From the line containing "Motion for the" to the last line below, retype everything word for word.

*** Begin section ***

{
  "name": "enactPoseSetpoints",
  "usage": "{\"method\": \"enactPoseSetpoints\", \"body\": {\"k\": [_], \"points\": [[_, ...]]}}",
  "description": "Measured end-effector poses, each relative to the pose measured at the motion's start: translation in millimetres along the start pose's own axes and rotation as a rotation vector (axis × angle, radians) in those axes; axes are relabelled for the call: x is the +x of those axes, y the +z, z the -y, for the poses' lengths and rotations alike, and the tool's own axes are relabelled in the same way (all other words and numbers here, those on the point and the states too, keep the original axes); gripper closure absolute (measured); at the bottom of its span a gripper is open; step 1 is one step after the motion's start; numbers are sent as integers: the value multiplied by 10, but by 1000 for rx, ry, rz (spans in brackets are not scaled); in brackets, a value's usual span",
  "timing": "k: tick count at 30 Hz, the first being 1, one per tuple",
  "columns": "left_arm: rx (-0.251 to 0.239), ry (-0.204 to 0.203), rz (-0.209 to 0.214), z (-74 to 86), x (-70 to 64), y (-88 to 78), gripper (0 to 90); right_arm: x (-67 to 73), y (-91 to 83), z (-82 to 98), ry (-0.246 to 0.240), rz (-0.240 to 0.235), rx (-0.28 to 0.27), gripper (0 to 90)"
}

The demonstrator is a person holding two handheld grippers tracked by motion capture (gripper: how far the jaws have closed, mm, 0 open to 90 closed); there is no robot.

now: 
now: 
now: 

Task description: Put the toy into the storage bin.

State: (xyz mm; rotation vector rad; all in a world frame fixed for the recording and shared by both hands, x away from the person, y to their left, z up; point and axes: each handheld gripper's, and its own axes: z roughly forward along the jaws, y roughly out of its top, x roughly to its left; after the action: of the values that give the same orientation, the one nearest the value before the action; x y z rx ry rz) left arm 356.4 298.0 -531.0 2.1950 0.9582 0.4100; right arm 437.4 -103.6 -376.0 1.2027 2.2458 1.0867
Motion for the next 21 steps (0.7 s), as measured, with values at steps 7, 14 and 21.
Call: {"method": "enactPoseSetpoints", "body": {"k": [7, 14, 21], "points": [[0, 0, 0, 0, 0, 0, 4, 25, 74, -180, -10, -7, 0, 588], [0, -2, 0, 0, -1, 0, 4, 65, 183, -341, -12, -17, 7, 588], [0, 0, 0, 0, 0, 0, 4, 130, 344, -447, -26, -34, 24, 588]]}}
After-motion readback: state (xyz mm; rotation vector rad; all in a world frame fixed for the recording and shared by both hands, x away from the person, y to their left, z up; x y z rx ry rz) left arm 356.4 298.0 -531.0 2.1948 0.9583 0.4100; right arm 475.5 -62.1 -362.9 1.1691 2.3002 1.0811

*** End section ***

→ **Exercise answer**
Motion for the next 21 steps (0.7 s), as measured, with values at steps 7, 14 and 21.
Call: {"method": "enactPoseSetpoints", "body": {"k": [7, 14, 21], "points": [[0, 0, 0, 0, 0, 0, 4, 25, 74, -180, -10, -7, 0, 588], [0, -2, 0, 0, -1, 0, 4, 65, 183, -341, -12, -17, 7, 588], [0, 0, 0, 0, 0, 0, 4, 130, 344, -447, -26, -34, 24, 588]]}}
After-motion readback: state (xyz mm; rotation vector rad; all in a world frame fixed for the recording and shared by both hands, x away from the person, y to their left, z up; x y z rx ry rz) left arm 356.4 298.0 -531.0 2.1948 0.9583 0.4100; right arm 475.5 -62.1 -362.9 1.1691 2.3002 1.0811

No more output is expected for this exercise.